PROBLEM REQUIREMENTS:
Check every line below for the string "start". Copy the ones that have it.
*** Opening GIVEN DATA ***
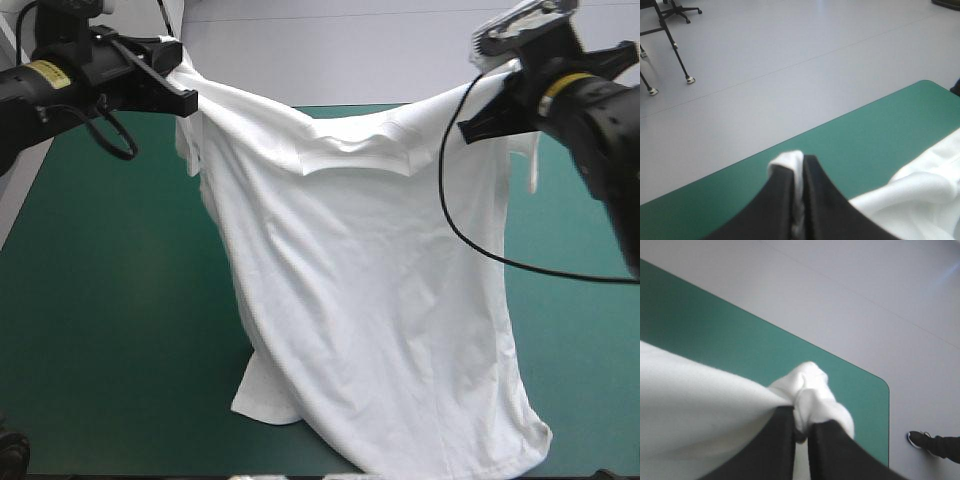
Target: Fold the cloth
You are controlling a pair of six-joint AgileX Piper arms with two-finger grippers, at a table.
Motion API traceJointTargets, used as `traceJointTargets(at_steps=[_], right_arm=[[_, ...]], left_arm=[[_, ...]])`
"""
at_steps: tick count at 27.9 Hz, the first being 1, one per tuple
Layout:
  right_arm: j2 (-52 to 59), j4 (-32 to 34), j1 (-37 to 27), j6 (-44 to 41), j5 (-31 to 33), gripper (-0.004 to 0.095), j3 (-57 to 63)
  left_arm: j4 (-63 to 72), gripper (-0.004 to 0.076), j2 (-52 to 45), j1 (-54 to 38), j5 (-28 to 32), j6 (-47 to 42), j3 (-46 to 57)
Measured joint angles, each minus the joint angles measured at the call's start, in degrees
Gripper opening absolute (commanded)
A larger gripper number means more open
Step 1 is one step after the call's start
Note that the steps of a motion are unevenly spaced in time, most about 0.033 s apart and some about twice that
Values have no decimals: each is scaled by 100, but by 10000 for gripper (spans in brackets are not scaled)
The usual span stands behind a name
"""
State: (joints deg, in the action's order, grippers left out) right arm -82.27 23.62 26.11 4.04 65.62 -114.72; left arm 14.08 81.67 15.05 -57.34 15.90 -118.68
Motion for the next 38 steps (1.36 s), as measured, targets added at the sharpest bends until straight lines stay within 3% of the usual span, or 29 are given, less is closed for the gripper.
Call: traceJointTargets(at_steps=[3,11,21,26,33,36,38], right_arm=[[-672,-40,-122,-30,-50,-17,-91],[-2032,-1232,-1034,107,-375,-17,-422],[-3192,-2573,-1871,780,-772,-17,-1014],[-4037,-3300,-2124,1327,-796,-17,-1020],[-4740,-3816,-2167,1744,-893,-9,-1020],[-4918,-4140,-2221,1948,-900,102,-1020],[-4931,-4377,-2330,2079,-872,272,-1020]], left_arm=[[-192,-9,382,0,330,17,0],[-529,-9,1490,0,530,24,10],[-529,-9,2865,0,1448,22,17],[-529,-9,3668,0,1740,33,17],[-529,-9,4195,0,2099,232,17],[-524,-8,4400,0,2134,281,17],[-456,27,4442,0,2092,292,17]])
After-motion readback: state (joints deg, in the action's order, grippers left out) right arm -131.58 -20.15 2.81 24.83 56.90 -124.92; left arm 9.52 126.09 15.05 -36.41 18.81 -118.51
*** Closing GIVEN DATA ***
WRITTEN SOLUTION:
Measured joint angles, each minus the joint angles measured at the call's start, in degrees
Step 1 is one step after the call's start

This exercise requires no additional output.